# Favorite era?



## Diminuendo (May 5, 2015)

There might all ready be a thread on this subject, but as they say, practice makes perfect!

What era of recordings you listen to the most? I listen recordings all the way from the acoustic recordings to the present day. I know that there are members who prefer the acoustic recording era and so on. Even though I listen pretty much everything I mostly listen to singers from the 50's and 60's like Callas, Di Stefano and so on. Then I mostly prefer to listen to older singers. I like some new singers, but not so many. Perhaps the singer that I listen to most from 70's on wards is Domingo, who I like very much. In my Neapolitan songs thread Woodduck posted Adelina Patti singing Home Sweet Home from 1905, which was wonderful. So mostly I prefer to listen to singers from the start of the century to the end of the 60's, but mostly the early 50's to the late 60's period.

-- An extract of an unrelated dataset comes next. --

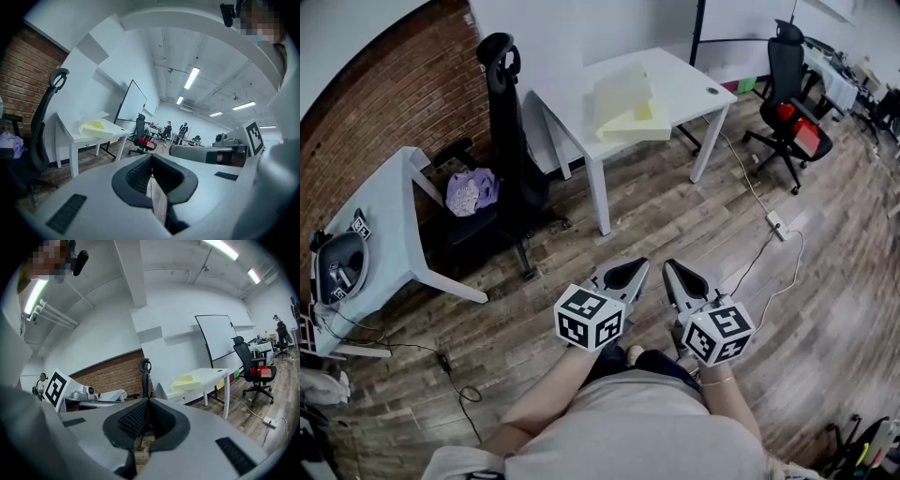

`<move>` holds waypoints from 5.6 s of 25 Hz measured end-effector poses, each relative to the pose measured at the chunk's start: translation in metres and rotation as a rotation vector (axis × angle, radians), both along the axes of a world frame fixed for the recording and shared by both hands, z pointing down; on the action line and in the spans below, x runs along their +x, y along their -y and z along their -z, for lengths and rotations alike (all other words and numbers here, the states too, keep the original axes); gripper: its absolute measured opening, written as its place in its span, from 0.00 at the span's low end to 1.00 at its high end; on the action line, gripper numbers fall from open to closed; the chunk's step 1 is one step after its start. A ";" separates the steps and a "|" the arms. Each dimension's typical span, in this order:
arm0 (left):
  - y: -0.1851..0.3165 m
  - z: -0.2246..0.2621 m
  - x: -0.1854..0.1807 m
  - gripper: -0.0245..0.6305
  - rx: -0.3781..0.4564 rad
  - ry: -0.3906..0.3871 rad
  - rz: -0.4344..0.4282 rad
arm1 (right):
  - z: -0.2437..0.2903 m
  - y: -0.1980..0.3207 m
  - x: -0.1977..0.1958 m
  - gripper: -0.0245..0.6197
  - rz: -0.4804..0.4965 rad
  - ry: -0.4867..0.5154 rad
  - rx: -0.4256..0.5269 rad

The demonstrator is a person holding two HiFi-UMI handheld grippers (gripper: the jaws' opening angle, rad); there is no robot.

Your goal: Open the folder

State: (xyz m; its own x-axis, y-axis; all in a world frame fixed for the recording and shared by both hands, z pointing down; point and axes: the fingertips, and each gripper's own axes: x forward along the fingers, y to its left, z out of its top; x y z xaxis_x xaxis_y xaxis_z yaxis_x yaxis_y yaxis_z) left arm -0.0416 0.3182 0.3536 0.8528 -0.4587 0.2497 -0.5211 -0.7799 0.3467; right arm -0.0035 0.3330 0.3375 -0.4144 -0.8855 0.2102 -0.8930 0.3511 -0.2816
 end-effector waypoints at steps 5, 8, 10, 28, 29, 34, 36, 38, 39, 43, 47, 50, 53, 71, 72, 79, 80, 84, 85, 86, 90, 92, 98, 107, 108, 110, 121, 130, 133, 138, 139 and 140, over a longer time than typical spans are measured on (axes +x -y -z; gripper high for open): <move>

To the end that Patti video, that is just so good. Thank you again Woodduck :tiphat:


----------



## graziesignore (Mar 13, 2015)

I'm very much into the 70s and 80s. This sort of happened organically, where I would hear one performance and then come to know all the singers in that production, and start encountering them in various combinations in other productions of the era... I guess it's because I'm younger and was actually aware of Placido Domingo and other well known names of the era, even if as a teen I didn't listen to opera. I feel more of a basic personal connection to this era which gave me a base of familiarity to jump off from.

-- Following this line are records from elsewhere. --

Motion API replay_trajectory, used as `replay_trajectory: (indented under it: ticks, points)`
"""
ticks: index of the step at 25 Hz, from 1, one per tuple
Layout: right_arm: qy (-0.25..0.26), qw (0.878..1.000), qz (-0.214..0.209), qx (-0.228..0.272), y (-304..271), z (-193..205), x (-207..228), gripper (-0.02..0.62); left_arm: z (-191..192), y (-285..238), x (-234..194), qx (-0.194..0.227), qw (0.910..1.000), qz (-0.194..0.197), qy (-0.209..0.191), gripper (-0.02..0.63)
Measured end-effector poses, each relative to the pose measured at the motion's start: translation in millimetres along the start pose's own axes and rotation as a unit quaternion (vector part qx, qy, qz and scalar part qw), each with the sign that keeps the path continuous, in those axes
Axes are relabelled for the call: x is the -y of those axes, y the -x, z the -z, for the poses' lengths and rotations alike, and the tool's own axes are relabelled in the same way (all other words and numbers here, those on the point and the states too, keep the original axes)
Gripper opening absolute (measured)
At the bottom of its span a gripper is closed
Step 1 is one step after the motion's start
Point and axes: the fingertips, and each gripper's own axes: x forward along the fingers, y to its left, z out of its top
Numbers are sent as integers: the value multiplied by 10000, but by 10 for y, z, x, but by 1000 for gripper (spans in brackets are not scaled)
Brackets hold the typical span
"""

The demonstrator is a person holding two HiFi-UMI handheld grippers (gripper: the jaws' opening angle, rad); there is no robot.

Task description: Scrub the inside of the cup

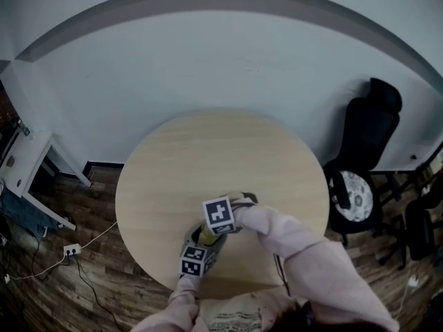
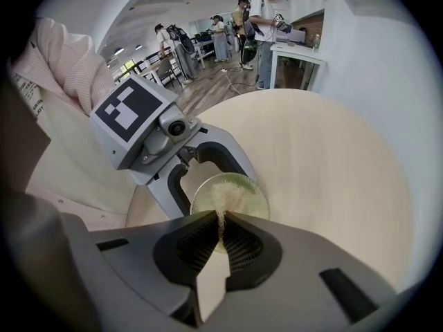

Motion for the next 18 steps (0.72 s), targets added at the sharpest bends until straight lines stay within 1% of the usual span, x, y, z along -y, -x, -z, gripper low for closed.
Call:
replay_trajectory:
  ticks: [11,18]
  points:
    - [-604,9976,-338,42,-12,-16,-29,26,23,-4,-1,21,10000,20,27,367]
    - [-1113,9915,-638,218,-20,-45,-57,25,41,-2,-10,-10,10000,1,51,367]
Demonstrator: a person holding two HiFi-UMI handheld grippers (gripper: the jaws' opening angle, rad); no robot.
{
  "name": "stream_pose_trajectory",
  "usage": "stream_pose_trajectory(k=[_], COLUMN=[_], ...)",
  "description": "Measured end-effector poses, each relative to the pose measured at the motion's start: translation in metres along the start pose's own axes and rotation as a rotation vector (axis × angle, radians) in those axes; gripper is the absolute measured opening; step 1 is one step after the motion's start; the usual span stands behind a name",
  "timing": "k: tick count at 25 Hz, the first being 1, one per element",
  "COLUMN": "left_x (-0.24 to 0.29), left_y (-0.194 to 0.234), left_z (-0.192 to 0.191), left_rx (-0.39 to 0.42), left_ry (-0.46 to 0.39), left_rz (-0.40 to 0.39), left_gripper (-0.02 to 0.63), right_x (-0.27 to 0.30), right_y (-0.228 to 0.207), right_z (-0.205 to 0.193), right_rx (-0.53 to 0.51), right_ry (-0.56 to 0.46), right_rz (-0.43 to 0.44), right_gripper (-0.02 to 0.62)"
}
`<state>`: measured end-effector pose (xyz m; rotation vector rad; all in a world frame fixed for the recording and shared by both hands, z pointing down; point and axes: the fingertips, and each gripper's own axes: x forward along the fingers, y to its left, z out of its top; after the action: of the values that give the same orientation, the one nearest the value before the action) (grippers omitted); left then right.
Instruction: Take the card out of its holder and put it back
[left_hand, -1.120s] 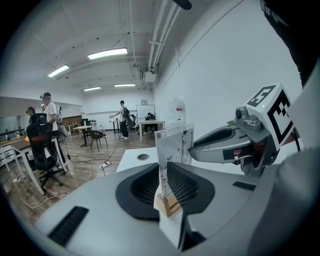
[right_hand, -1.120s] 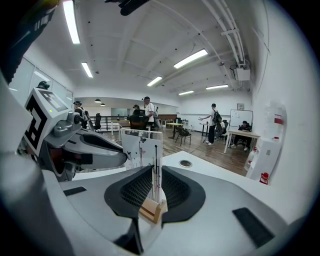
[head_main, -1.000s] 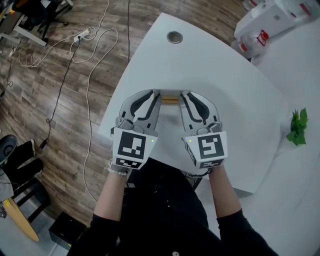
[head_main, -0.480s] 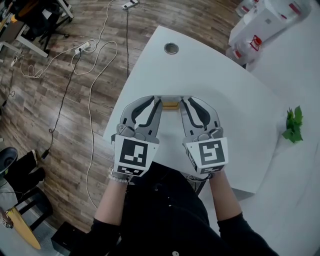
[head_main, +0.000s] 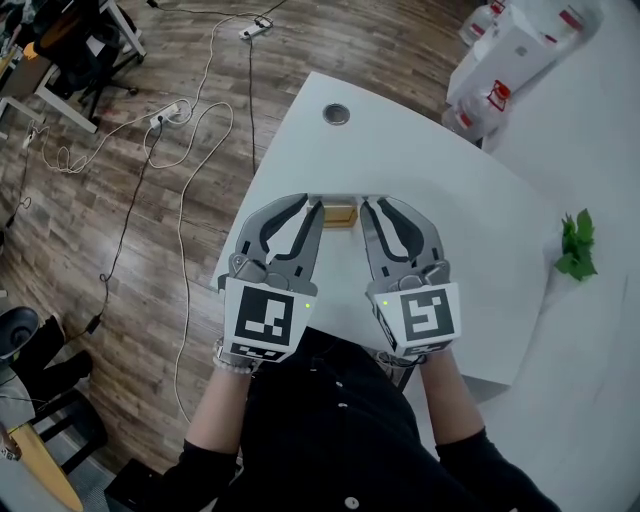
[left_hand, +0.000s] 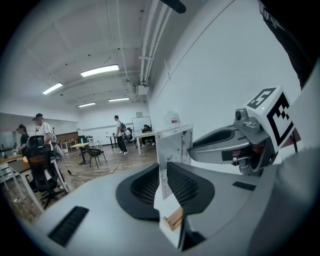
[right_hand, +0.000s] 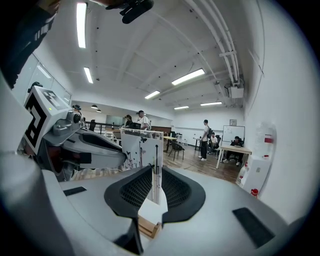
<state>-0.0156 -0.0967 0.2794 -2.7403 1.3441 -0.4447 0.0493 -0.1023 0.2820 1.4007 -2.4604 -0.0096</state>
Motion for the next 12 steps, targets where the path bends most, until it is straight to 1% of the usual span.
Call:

Also, I'm the sort of person who tends to wander off bored during the party, finding cool stuff in the closets, and everyone is already in the 1950s room.


----------



## schigolch (Jun 26, 2011)

"recordings all the way from the acoustic recordings to the present day", too.


----------



## Figleaf (Jun 10, 2014)

Diminuendo said:


> There might all ready be a thread on this subject, but as they say, practice makes perfect!
> 
> What era of recordings you listen to the most? I listen recordings all the way from the acoustic recordings to the present day. I know that there are members who prefer the acoustic recording era and so on. Even though I listen pretty much everything I mostly listen to singers from the 50's and 60's like Callas, Di Stefano and so on. Then I mostly prefer to listen to older singers. I like some new singers, but not so many. Perhaps the singer that I listen to most from 70's on wards is Domingo, who I like very much. In my Neapolitan songs thread Woodduck posted Adelina Patti singing Home Sweet Home from 1905, which was wonderful. So mostly I prefer to listen to singers from the start of the century to the end of the 60's, but mostly the early 50's to the late 60's period.
> 
> To the end that Patti video, that is just so good. Thank you again Woodduck :tiphat:


An odd example of a Neapolitan song, but a great recording! 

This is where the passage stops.